● Task objective:
Without reproducing any image, print the listing below exactly.

#####

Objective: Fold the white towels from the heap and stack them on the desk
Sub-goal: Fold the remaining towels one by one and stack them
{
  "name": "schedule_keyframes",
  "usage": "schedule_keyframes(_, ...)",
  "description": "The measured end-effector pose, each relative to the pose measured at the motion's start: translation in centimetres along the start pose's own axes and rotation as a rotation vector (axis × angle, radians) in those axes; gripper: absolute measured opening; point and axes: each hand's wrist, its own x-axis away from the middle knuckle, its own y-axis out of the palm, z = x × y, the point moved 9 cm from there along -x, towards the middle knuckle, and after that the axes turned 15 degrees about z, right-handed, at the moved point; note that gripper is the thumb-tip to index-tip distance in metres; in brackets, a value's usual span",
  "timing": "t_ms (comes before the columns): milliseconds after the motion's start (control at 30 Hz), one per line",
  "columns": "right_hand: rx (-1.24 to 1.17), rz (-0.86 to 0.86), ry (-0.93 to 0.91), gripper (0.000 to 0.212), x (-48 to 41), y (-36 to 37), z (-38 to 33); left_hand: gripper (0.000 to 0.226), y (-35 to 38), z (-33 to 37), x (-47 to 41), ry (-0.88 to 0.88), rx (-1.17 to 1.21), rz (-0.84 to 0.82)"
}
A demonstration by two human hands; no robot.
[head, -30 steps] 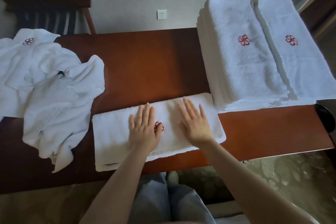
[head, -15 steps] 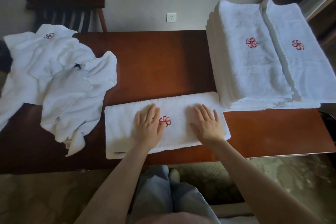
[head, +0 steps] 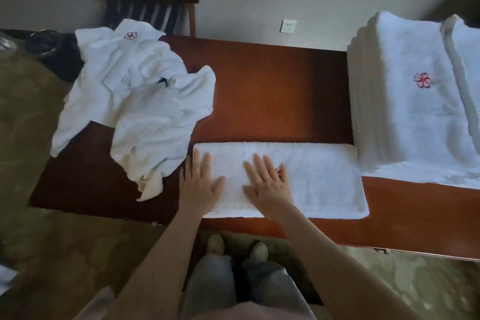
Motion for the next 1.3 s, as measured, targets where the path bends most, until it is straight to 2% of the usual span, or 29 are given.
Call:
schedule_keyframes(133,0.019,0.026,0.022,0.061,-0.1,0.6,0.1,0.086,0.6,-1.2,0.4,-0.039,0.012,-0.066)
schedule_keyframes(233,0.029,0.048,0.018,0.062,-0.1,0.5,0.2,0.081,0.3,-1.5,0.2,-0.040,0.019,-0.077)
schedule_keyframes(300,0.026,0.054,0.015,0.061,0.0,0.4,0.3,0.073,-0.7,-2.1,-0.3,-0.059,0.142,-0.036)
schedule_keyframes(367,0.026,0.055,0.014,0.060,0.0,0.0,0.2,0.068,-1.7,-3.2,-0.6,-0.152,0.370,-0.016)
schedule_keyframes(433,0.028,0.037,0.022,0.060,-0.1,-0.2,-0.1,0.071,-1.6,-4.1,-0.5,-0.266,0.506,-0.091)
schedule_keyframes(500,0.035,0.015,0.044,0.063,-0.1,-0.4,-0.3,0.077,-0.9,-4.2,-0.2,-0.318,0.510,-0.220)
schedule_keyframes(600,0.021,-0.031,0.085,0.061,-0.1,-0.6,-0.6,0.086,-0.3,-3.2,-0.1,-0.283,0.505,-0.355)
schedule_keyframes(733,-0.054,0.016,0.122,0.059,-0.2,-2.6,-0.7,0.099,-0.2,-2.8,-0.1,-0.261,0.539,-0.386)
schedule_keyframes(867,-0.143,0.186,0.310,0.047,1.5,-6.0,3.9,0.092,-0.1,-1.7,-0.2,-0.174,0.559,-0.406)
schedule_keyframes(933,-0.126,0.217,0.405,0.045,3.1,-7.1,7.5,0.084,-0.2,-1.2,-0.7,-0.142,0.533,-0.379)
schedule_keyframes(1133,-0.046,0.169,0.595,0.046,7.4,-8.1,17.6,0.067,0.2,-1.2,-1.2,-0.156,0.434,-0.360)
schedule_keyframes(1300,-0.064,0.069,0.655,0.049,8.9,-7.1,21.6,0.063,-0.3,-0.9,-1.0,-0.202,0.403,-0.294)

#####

● Result of this exercise:
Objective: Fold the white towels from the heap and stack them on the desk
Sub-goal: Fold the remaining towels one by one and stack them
{
  "name": "schedule_keyframes",
  "usage": "schedule_keyframes(_, ...)",
  "description": "The measured end-effector pose, each relative to the pose measured at the motion's start: translation in centimetres along the start pose's own axes and rotation as a rotation vector (axis × angle, radians) in those axes; gripper: absolute measured opening; point and axes: each hand's wrist, its own x-axis away from the middle knuckle, its own y-axis out of the palm, z = x × y, the point moved 9 cm from there along -x, towards the middle knuckle, and after that the axes turned 15 degrees about z, right-handed, at the moved point; note that gripper is the thumb-tip to index-tip distance in metres; in brackets, a value's usual span",
  "timing": "t_ms (comes before the columns): milliseconds after the motion's start (control at 30 Hz), one per line",
  "columns": "right_hand: rx (-1.24 to 1.17), rz (-0.86 to 0.86), ry (-0.93 to 0.91), gripper (0.000 to 0.212), x (-48 to 41), y (-36 to 37), z (-38 to 33); left_hand: gripper (0.000 to 0.226), y (-35 to 38), z (-33 to 37), x (-47 to 41), ry (-0.88 to 0.88), rx (-1.17 to 1.21), rz (-0.84 to 0.82)"
}
A demonstration by two human hands; no robot.
[head, -30 steps] 
[head, -15 steps] 
[head, +0 steps] 
Motion for the next 1.3 s, as measured, targets where the path bends most, until it is straight to 2% of the usual span, or 29 are given.
Call:
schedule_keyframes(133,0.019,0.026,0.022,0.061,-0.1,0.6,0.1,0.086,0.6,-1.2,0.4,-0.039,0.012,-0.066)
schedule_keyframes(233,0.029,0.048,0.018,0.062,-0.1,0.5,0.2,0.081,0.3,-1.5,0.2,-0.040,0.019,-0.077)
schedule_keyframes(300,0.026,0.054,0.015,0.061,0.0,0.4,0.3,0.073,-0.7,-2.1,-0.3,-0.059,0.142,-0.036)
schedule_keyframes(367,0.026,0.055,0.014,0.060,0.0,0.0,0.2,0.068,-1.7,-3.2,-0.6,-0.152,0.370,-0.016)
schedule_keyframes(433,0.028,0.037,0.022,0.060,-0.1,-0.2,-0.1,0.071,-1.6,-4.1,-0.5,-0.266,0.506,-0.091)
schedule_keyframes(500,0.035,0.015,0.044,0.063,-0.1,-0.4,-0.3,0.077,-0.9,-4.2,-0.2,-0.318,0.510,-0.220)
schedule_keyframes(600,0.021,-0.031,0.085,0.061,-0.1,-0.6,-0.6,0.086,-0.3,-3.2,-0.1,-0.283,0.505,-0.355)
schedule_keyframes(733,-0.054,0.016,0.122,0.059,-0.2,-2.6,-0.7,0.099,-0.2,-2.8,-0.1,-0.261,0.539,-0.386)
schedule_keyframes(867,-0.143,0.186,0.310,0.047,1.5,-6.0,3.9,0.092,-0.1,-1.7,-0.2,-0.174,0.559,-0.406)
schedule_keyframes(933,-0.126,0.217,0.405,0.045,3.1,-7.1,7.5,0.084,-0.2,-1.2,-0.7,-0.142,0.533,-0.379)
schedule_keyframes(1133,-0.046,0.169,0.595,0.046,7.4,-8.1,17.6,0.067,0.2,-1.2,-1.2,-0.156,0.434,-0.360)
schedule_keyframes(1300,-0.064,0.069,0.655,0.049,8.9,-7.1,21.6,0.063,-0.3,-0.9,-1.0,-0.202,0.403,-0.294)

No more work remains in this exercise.